L’introduction d’une telle méthode reviendrait à revoir à la baisse le cahier des charges de notre AOP, avec toutes les conséquences que cela implique en termes de qualité du produit fini.

Avoir recours à la pasteurisation entraînerait également un bouleversement dans la répartition de la valeur entre les différents acteurs de la chaîne de production.

En effet, en substituant la pasteurisation au moulage à la louche, le risque est grand de créer une distorsion de concurrence au sein de la filière même. Et pour cause : favoriser un procédé de fabrication moins cher et standardisé revient à tirer à la baisse la rémunération des petits producteurs, les futurs camemberts AOP pasteurisés étant vendus à moindre prix dans la grande distribution.

Déjà, le niveau moyen de valorisation du lait AOP ne s’élève qu’à 50 % en Normandie. À terme, seuls les consommateurs les plus aisés pourront se permettre d’acheter un véritable camembert AOP produit par un réseau spécialisé haut de gamme.

Il faut prendre garde à ne pas reproduire les erreurs de filières voisines qui, en introduisant la pasteurisation dans leur processus de production, ont contribué à la disparition d’un grand nombre de producteurs. Il serait regrettable de corrompre une recette qui perdure de génération en génération depuis la Révolution française, au profit de seuls intérêts financiers.

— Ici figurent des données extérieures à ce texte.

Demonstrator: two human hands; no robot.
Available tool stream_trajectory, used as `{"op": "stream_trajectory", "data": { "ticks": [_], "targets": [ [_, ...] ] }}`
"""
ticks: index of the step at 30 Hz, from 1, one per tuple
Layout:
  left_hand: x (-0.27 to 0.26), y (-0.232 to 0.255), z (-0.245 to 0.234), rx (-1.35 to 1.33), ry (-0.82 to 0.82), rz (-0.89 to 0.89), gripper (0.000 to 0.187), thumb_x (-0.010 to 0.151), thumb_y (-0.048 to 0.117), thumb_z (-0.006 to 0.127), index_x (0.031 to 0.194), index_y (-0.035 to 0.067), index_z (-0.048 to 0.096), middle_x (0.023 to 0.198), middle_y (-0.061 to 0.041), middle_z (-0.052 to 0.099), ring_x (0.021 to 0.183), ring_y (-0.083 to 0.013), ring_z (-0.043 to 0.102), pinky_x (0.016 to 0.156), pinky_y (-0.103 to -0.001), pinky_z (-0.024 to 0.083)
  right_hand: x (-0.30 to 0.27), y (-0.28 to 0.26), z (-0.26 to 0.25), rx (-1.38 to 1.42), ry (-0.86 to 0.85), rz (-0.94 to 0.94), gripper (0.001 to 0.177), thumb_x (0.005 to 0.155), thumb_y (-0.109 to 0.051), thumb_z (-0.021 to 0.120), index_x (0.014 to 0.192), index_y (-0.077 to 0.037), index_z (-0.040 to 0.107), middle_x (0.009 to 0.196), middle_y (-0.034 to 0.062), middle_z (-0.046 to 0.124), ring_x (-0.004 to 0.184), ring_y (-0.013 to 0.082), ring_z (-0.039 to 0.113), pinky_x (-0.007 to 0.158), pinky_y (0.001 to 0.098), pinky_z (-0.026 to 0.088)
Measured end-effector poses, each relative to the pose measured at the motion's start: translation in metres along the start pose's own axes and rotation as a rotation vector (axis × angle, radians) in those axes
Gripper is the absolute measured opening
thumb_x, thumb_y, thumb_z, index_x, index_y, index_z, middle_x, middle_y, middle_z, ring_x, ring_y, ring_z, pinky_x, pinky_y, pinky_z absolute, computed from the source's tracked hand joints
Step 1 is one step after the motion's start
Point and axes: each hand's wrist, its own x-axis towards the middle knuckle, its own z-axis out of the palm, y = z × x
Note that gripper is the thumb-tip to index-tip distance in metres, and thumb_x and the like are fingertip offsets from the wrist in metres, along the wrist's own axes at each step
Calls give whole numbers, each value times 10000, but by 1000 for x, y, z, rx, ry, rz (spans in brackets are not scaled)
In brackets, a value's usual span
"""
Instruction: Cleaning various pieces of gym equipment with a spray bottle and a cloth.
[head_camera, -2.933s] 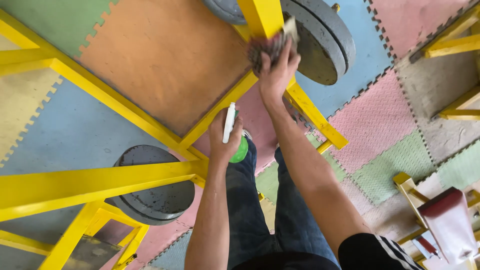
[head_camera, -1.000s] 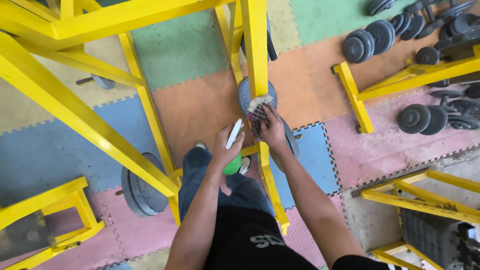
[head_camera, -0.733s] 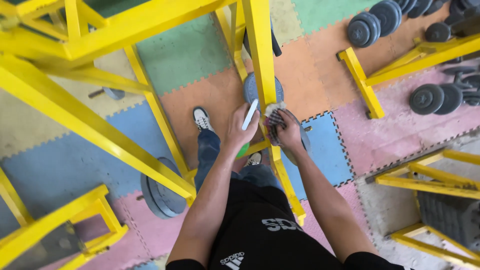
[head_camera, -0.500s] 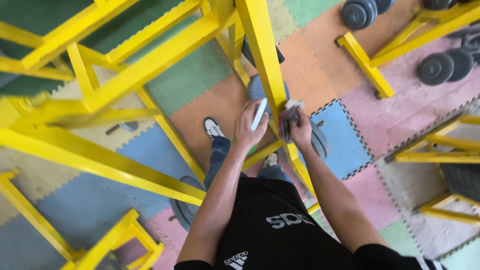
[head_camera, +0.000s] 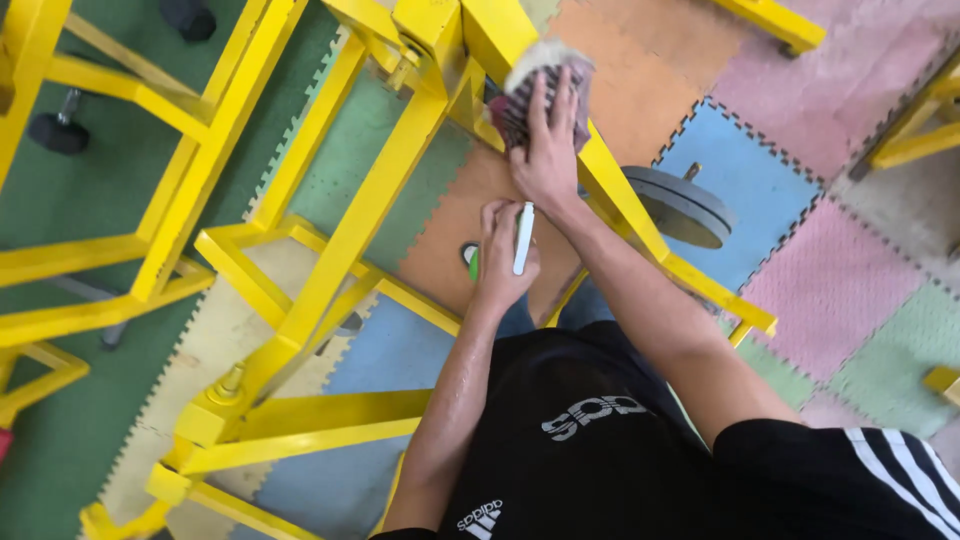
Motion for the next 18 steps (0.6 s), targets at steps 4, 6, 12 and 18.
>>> {"op": "stream_trajectory", "data": {
  "ticks": [4, 6, 12, 18],
  "targets": [
    [16, 14, -26, 78, -112, -41, 635, 764, -39, 756, 1345, 26, 509, 1357, -231, 426, 1184, -444, 569, 947, -452, 543, -10, 11, -8, -139, -2, -137, 951, 858, -23, 717, 1694, -182, 291, 1760, 184, 133, 1603, 465, 212, 1323, 547, 252],
    [19, 19, -34, 62, -131, -18, 670, 748, -51, 771, 1357, 40, 508, 1363, -224, 400, 1196, -447, 562, 954, -454, 547, -31, 49, 1, -112, 0, -60, 956, 850, 5, 689, 1695, -195, 287, 1772, 168, 155, 1618, 440, 229, 1339, 506, 276],
    [26, 47, -54, 88, -249, -88, 737, 705, -101, 754, 1374, 82, 505, 1384, -207, 369, 1231, -436, 540, 925, -454, 557, -92, 231, 39, 81, -111, 258, 979, 864, -68, 703, 1654, -94, 125, 1653, 281, 171, 1513, 467, 226, 1246, 490, 263],
    [18, 11, -38, 13, -154, 17, 703, 758, -126, 706, 1394, 9, 439, 1317, -208, 387, 1164, -368, 540, 1013, -436, 511, -62, 160, 19, -182, -277, 392, 998, 878, -225, 753, 1594, -36, 84, 1566, 268, 311, 1449, 470, 316, 1212, 531, 260]
  ]
}}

Les multinationales qui appellent à l’industrialisation et à la standardisation le font pour exercer une domination plus grande encore sur nos producteurs et réduire les coûts par des suppressions d’emplois. Or la démarche de l’AOP est tout autre et doit, d’une part, favoriser une concurrence saine et, d’autre part, garantir un certain niveau d’exigence.

Les critères de l’appellation nous permettent de préserver notre produit dans sa noblesse sans pour autant nuire à la croissance de la filière.

Je vous demande donc, madame la secrétaire d’État, de tout faire pour maintenir l’AOP camembert de Normandie dans sa formule actuelle, et je vous en remercie.